Activity | Exact repetition of the data is the whole task.
☆ ☆ ☆ ☆ ☆
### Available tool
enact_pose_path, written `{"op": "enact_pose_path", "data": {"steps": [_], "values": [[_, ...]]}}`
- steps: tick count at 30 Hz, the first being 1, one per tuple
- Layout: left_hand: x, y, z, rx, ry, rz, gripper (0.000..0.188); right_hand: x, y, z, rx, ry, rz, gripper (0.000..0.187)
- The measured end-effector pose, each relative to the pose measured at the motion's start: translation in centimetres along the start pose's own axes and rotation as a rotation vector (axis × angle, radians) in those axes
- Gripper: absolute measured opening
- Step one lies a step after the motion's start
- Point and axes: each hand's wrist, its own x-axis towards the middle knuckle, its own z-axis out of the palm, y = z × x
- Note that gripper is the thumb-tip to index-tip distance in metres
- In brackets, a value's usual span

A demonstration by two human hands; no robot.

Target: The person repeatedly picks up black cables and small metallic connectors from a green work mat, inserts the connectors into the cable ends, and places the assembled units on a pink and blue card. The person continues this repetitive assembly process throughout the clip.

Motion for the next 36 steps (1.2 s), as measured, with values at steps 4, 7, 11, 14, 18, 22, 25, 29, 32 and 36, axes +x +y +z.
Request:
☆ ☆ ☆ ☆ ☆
Response area |
### Available tool
enact_pose_path, written `{"op": "enact_pose_path", "data": {"steps": [_], "values": [[_, ...]]}}`
- steps: tick count at 30 Hz, the first being 1, one per tuple
- Layout: left_hand: x, y, z, rx, ry, rz, gripper (0.000..0.188); right_hand: x, y, z, rx, ry, rz, gripper (0.000..0.187)
- The measured end-effector pose, each relative to the pose measured at the motion's start: translation in centimetres along the start pose's own axes and rotation as a rotation vector (axis × angle, radians) in those axes
- Gripper: absolute measured opening
- Step one lies a step after the motion's start
- Point and axes: each hand's wrist, its own x-axis towards the middle knuckle, its own z-axis out of the palm, y = z × x
- Note that gripper is the thumb-tip to index-tip distance in metres
- In brackets, a value's usual span

A demonstration by two human hands; no robot.

Target: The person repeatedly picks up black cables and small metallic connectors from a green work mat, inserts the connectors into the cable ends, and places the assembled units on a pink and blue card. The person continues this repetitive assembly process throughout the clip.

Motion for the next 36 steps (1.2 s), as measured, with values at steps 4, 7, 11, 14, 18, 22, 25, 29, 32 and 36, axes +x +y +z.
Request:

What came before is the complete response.